Purpose: Caring for a child with a disability in the family is associated with a major increase in care-giving demands and burden. This qualitative study explores the perspectives, challenges and adaptations of Jordanian mothers living with a child with disability.

Methods: Phenomenological qualitative tradition was utilized. Seven Jordanian mothers of children with disability were purposefully selected as having rich experiences for caring for a child with a disability. In-depth interviews were conducted using a semi-structured guide, audio-taped and transcribed verbatim. Interpretive phenomenological analysis was used to extract main themes and subthemes.

Results: Mothers’ experiences were reflected into four main themes: (1) increased perceived stigma, (2) fear for the future, (3) increased perceived care-giving burden and (4) adaptations to the child’s disability.

Conclusions: This study highlights key gaps in the provision of family-centered services for this population as well as multiple sociocultural issues impacting participation and quality of life.
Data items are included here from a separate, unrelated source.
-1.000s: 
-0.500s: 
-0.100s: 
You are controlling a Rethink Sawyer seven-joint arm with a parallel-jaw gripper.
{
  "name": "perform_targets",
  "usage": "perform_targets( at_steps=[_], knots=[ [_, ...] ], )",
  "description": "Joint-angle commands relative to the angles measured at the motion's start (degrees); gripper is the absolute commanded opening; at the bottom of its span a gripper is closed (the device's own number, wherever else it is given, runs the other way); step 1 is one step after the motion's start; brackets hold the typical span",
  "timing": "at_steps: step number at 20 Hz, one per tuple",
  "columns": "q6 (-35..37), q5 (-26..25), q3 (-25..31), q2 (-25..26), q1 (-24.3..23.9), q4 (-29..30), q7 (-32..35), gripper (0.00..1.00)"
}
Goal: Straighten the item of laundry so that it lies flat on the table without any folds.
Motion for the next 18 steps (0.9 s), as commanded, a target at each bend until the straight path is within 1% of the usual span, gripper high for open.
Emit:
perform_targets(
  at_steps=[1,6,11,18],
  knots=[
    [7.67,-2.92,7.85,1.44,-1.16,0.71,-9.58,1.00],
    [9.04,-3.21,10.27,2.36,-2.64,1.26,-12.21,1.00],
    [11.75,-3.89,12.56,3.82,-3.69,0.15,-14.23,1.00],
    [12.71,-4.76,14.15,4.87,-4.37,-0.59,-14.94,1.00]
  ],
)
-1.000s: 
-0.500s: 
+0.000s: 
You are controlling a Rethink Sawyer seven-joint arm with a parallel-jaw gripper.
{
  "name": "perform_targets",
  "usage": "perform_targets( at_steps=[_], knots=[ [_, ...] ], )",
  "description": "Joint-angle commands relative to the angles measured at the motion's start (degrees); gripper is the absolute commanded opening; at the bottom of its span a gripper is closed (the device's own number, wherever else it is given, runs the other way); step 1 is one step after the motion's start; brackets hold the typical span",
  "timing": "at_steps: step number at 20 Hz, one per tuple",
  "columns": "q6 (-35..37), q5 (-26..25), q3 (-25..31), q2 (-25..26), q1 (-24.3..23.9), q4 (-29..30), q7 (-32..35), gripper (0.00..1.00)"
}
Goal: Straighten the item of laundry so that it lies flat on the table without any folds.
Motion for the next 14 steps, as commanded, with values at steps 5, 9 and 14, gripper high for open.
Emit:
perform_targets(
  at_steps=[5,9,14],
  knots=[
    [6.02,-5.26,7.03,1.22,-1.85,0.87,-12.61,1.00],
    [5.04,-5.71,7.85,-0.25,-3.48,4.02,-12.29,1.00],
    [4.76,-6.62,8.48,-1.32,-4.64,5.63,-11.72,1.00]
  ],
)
Healthcare professionals must deal with the child’s disability from a family-centered and cultural perspective.
  • Implications for rehabilitation
  • When therapists meet the whole family’s needs through a family-centered approach, the child with disability is less likely to be ignored, maltreated or abused.

  • Family-centered practice adopts a sociocultural model which looks at the child from a wider point of view rather than just the disability itself. It requires therapists to review the context in which the child lives and address the specific needs of parents, siblings and other involved family members.

  • Culture plays a huge role in shaping the family’s perspective on disability and has a huge impact and implications for service delivery and development, quality of life and participation for children with disability and their families.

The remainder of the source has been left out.